### Task objective
Give the data back exactly as it stands.

### Source records
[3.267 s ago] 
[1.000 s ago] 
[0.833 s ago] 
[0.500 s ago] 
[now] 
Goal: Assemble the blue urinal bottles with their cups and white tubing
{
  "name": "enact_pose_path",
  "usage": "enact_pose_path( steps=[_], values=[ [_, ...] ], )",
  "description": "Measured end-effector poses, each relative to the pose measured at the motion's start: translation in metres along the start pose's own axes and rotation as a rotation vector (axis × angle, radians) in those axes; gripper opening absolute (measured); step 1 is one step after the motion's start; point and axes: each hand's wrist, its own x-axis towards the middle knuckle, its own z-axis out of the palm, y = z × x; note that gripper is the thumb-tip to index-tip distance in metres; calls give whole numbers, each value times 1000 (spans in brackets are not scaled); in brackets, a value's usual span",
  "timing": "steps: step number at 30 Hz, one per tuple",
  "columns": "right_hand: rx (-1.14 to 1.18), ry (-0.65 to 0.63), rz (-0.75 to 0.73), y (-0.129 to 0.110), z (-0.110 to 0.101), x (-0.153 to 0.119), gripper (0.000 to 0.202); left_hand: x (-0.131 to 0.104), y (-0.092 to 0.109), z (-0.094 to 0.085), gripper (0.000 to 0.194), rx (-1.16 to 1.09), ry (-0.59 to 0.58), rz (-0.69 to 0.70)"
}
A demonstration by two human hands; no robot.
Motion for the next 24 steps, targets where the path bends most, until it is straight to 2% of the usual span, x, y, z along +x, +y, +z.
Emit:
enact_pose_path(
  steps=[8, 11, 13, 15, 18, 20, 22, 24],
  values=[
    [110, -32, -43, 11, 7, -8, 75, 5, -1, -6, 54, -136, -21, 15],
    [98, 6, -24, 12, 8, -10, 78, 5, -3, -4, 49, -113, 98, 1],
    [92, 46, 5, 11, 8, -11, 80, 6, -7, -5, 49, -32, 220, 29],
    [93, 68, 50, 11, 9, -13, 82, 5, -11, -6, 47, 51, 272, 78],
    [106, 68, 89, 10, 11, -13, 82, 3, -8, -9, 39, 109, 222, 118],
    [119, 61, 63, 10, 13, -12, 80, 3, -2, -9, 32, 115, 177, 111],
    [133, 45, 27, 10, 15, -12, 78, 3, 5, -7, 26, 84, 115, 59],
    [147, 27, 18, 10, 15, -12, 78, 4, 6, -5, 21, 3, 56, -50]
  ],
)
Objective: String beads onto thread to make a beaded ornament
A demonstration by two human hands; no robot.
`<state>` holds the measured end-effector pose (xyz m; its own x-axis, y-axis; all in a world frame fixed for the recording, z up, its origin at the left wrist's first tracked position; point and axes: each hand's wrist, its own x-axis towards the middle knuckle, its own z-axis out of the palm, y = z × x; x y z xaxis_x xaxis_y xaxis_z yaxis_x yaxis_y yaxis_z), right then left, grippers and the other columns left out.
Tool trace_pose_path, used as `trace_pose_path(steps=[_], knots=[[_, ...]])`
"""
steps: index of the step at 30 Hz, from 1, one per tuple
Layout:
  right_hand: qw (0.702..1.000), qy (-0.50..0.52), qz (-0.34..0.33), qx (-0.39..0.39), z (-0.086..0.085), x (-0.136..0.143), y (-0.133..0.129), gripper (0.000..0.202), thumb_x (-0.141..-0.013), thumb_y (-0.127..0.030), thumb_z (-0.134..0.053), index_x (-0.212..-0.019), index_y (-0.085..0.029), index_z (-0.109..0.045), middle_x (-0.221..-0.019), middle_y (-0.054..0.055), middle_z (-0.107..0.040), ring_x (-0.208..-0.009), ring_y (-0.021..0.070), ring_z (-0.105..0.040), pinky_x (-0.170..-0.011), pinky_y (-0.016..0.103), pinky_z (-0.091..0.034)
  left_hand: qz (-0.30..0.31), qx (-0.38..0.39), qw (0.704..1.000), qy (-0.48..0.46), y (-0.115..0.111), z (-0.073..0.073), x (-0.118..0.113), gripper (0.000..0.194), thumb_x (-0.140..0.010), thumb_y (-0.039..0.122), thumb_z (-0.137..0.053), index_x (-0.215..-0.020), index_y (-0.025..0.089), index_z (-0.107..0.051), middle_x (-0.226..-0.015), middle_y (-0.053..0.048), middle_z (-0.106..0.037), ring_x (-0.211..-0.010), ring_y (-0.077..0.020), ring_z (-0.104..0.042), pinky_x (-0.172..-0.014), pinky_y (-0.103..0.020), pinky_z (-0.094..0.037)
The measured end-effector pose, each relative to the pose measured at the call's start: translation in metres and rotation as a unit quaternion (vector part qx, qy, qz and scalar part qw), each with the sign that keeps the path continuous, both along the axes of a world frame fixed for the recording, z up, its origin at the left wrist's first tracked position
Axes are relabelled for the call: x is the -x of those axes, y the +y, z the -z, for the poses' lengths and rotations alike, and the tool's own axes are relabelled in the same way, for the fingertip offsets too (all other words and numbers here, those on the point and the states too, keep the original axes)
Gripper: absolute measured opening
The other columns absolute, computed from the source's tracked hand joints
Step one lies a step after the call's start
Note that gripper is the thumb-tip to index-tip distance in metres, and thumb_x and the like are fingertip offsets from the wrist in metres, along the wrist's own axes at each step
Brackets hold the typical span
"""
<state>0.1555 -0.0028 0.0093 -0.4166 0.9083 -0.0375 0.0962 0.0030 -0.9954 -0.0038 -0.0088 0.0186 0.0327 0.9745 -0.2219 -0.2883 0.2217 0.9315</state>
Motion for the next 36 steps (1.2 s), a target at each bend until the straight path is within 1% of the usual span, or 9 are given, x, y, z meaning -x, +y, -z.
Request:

### Reply
[3.267 s ago] 
[1.000 s ago] 
[0.833 s ago] 
[0.500 s ago] 
[now] 
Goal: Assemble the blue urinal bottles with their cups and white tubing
{
  "name": "enact_pose_path",
  "usage": "enact_pose_path( steps=[_], values=[ [_, ...] ], )",
  "description": "Measured end-effector poses, each relative to the pose measured at the motion's start: translation in metres along the start pose's own axes and rotation as a rotation vector (axis × angle, radians) in those axes; gripper opening absolute (measured); step 1 is one step after the motion's start; point and axes: each hand's wrist, its own x-axis towards the middle knuckle, its own z-axis out of the palm, y = z × x; note that gripper is the thumb-tip to index-tip distance in metres; calls give whole numbers, each value times 1000 (spans in brackets are not scaled); in brackets, a value's usual span",
  "timing": "steps: step number at 30 Hz, one per tuple",
  "columns": "right_hand: rx (-1.14 to 1.18), ry (-0.65 to 0.63), rz (-0.75 to 0.73), y (-0.129 to 0.110), z (-0.110 to 0.101), x (-0.153 to 0.119), gripper (0.000 to 0.202); left_hand: x (-0.131 to 0.104), y (-0.092 to 0.109), z (-0.094 to 0.085), gripper (0.000 to 0.194), rx (-1.16 to 1.09), ry (-0.59 to 0.58), rz (-0.69 to 0.70)"
}
A demonstration by two human hands; no robot.
Motion for the next 24 steps, targets where the path bends most, until it is straight to 2% of the usual span, x, y, z along +x, +y, +z.
Emit:
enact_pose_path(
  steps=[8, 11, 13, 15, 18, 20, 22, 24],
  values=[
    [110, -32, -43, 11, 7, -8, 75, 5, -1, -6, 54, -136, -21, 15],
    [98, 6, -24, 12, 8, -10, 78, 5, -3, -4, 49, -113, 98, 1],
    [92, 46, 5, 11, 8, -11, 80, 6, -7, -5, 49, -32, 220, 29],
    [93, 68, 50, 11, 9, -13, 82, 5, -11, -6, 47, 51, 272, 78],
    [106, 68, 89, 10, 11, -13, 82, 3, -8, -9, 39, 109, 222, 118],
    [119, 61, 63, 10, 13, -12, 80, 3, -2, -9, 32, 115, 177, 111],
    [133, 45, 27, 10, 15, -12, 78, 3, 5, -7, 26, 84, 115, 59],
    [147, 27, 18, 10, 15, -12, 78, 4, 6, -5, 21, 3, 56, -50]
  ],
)
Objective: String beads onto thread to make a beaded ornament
A demonstration by two human hands; no robot.
`<state>` holds the measured end-effector pose (xyz m; its own x-axis, y-axis; all in a world frame fixed for the recording, z up, its origin at the left wrist's first tracked position; point and axes: each hand's wrist, its own x-axis towards the middle knuckle, its own z-axis out of the palm, y = z × x; x y z xaxis_x xaxis_y xaxis_z yaxis_x yaxis_y yaxis_z), right then left, grippers and the other columns left out.
Tool trace_pose_path, used as `trace_pose_path(steps=[_], knots=[[_, ...]])`
"""
steps: index of the step at 30 Hz, from 1, one per tuple
Layout:
  right_hand: qw (0.702..1.000), qy (-0.50..0.52), qz (-0.34..0.33), qx (-0.39..0.39), z (-0.086..0.085), x (-0.136..0.143), y (-0.133..0.129), gripper (0.000..0.202), thumb_x (-0.141..-0.013), thumb_y (-0.127..0.030), thumb_z (-0.134..0.053), index_x (-0.212..-0.019), index_y (-0.085..0.029), index_z (-0.109..0.045), middle_x (-0.221..-0.019), middle_y (-0.054..0.055), middle_z (-0.107..0.040), ring_x (-0.208..-0.009), ring_y (-0.021..0.070), ring_z (-0.105..0.040), pinky_x (-0.170..-0.011), pinky_y (-0.016..0.103), pinky_z (-0.091..0.034)
  left_hand: qz (-0.30..0.31), qx (-0.38..0.39), qw (0.704..1.000), qy (-0.48..0.46), y (-0.115..0.111), z (-0.073..0.073), x (-0.118..0.113), gripper (0.000..0.194), thumb_x (-0.140..0.010), thumb_y (-0.039..0.122), thumb_z (-0.137..0.053), index_x (-0.215..-0.020), index_y (-0.025..0.089), index_z (-0.107..0.051), middle_x (-0.226..-0.015), middle_y (-0.053..0.048), middle_z (-0.106..0.037), ring_x (-0.211..-0.010), ring_y (-0.077..0.020), ring_z (-0.104..0.042), pinky_x (-0.172..-0.014), pinky_y (-0.103..0.020), pinky_z (-0.094..0.037)
The measured end-effector pose, each relative to the pose measured at the call's start: translation in metres and rotation as a unit quaternion (vector part qx, qy, qz and scalar part qw), each with the sign that keeps the path continuous, both along the axes of a world frame fixed for the recording, z up, its origin at the left wrist's first tracked position
Axes are relabelled for the call: x is the -x of those axes, y the +y, z the -z, for the poses' lengths and rotations alike, and the tool's own axes are relabelled in the same way, for the fingertip offsets too (all other words and numbers here, those on the point and the states too, keep the original axes)
Gripper: absolute measured opening
The other columns absolute, computed from the source's tracked hand joints
Step one lies a step after the call's start
Note that gripper is the thumb-tip to index-tip distance in metres, and thumb_x and the like are fingertip offsets from the wrist in metres, along the wrist's own axes at each step
Brackets hold the typical span
"""
<state>0.1555 -0.0028 0.0093 -0.4166 0.9083 -0.0375 0.0962 0.0030 -0.9954 -0.0038 -0.0088 0.0186 0.0327 0.9745 -0.2219 -0.2883 0.2217 0.9315</state>
Motion for the next 36 steps (1.2 s), a target at each bend until the straight path is within 1% of the usual span, or 9 are given, x, y, z meaning -x, +y, -z.
Request:

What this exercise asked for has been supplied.